Ce qui constitue sans conteste le point fort de l’œuvre, c’est la finesse d’écriture d’un scénario qui n’hésite jamais à partir loin dans le délire tout en restant toujours sur les bons rails. On ne trouve pas de digressions inutiles ou de scènes purement gratuites, le script n’a qu’une finalité : servir les comédiens, l’histoire et le metteur en scène qui, lui, de son côté lui rend honneur par une réalisation inventive, hyper propre et rythmée. Les cadres sont millimétrés, les idées fusent et les mouvements d’appareils sont d’une parfaite fluidité.

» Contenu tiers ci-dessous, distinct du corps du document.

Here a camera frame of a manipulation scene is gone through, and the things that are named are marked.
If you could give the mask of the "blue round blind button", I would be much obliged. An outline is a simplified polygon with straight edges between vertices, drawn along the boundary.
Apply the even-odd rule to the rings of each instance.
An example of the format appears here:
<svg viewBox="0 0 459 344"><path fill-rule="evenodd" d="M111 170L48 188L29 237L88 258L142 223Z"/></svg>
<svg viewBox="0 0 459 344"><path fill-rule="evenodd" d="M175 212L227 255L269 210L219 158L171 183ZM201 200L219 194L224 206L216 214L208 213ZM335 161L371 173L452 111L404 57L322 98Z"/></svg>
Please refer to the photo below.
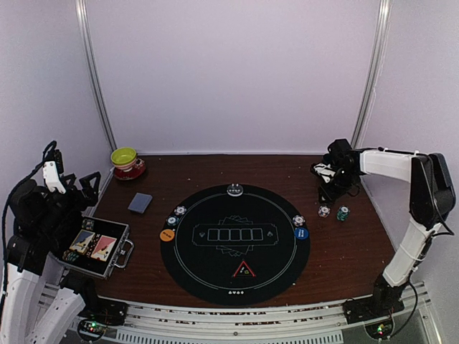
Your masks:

Moonwalkers n’est pas pour autant le film de l’année, il souffre de menus défauts, de quelques facilités ou passages attendus. C’est un film que l’on sent calibré pour le public alors qu’on aurait voulu que le script pousse plus loin dans l’étrangeté. Le côté « Kubrick » n’est pas assez exploité : même si s’y trouvent quelques références un peu faciles mais avec un tel mythe, il y avait moyen d’aller plus en avant et de créer un sous-texte "méta" plus poussé, plus critique aussi, comme Stanley l’avait fait avec Dr Folamour par exemple. Cependant, ne soyons pas chafouin, Moonwalkers demeure une comédie enlevée et réussie qui fait rire le spectateur tout en racontant une histoire avec de vrais personnages. Il souffle un bel esprit, très anglais, tout au long du film qui suscite l’adhésion immédiate d’un large public.